Below this sentence is a listing; return exactly its lines from the one with "For the benchmark, locate one or more points on the aluminium" to the one with "Asked and answered", both kept, and nothing more.
_ _ _ _ _ _ _
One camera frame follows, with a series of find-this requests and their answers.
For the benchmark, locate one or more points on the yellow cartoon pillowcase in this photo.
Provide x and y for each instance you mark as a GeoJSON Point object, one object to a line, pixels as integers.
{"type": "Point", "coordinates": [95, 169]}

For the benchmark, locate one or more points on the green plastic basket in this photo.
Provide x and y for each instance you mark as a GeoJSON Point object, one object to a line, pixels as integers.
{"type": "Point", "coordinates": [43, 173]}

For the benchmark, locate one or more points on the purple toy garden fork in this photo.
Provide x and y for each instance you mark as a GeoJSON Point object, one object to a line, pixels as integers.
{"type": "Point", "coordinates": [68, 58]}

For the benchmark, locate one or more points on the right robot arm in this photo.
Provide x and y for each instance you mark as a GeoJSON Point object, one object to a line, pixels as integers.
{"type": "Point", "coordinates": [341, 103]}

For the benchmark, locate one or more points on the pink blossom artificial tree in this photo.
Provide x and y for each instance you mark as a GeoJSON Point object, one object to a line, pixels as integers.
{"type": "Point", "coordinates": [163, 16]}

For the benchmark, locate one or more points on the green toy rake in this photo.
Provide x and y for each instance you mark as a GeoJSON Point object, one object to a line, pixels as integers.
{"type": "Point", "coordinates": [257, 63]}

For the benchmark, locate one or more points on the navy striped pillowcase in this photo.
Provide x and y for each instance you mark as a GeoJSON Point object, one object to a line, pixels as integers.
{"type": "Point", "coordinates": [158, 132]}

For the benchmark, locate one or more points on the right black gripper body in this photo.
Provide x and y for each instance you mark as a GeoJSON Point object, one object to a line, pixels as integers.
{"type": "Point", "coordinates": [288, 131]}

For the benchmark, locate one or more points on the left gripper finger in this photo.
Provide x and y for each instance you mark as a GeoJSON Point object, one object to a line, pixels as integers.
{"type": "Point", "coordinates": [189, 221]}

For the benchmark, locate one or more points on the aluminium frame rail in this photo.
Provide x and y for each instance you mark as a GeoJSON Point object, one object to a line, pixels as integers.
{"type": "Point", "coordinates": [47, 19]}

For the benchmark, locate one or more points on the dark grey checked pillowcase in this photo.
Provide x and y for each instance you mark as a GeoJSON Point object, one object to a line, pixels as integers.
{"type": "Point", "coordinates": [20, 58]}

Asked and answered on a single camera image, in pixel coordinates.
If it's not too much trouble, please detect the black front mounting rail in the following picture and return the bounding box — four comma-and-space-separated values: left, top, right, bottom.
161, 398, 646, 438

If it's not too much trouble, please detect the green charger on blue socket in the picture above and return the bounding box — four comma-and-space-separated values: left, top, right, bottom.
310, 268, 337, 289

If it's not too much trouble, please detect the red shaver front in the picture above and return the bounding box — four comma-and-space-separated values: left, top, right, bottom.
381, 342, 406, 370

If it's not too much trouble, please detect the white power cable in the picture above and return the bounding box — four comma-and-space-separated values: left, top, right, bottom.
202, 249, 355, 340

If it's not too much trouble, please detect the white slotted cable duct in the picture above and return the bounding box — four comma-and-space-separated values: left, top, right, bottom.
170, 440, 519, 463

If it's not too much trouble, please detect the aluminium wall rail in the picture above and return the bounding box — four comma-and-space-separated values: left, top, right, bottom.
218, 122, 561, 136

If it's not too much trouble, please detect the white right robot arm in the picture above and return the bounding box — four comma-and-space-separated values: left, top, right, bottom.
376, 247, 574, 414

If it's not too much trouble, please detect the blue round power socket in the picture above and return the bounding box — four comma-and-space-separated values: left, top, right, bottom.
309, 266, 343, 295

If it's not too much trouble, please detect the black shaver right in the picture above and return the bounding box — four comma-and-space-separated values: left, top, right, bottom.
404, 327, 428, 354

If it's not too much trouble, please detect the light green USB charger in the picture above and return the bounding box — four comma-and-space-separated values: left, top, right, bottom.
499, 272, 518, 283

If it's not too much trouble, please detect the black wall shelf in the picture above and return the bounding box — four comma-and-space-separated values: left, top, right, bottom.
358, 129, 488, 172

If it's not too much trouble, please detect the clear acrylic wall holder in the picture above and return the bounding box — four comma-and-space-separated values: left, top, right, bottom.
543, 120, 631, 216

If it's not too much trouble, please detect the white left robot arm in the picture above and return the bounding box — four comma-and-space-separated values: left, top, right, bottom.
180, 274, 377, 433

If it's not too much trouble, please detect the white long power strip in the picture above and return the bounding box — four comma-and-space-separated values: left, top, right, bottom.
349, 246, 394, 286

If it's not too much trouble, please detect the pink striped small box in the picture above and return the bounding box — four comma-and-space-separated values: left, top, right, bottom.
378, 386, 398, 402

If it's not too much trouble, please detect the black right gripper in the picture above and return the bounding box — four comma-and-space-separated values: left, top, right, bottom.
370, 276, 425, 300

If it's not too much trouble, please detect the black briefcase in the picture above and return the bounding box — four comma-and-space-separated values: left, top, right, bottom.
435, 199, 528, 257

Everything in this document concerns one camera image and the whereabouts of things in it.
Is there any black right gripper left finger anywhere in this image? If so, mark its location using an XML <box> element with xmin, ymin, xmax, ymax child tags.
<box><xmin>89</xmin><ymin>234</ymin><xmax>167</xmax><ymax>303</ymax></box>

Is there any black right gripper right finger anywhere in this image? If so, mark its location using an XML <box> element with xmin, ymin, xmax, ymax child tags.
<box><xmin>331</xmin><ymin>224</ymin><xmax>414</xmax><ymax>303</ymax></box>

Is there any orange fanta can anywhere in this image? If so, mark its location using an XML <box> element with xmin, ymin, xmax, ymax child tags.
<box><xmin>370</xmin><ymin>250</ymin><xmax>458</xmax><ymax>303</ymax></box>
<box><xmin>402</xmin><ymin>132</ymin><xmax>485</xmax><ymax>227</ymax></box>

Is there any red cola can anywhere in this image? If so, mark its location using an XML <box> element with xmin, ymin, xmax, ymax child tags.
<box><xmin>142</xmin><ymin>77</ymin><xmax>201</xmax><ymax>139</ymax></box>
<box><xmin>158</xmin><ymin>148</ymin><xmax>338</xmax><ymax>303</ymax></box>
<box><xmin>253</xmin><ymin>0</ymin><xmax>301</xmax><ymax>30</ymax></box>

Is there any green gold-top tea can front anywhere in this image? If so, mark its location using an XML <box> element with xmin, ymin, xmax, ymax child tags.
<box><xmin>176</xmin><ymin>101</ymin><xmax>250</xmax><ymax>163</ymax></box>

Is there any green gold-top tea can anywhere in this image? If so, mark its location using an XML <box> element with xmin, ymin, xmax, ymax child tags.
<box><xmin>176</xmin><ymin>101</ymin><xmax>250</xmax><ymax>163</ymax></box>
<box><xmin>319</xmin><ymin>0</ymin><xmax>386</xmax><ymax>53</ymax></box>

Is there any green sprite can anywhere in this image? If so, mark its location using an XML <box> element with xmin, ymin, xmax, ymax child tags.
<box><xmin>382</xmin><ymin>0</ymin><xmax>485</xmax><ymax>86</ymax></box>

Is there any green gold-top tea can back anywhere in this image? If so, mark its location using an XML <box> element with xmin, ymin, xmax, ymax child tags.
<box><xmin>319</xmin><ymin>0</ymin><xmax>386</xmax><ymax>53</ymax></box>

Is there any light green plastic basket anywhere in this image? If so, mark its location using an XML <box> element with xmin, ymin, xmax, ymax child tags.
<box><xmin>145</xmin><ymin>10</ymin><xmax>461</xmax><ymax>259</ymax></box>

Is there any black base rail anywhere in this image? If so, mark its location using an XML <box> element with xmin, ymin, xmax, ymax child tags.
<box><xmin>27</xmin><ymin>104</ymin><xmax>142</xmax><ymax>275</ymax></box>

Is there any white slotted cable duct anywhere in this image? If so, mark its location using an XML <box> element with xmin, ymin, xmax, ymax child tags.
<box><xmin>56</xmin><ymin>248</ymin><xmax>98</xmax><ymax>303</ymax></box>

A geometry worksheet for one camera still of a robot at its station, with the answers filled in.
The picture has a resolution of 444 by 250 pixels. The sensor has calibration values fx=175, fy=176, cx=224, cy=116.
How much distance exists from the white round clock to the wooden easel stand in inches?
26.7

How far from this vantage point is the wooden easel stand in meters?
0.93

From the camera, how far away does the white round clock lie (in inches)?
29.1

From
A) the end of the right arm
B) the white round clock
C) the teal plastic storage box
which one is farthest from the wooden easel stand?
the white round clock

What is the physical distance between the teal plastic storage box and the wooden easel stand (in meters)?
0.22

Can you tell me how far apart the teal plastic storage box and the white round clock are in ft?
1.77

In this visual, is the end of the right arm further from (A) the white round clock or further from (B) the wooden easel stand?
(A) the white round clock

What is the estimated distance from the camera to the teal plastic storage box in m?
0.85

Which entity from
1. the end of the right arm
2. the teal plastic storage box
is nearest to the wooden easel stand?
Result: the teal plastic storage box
_ _ _ _ _ _ _
* _Exercise output_
For the benchmark, locate one or more points on the aluminium frame rail in this photo.
Provide x and y for each instance you mark as a GeoJSON Point object, one object to a line, pixels as integers.
{"type": "Point", "coordinates": [47, 19]}

For the benchmark, locate one or more points on the dark grey checked pillowcase in this photo.
Provide x and y for each instance you mark as a GeoJSON Point object, one object to a line, pixels as integers.
{"type": "Point", "coordinates": [20, 58]}

Asked and answered on a single camera image, in pixel coordinates.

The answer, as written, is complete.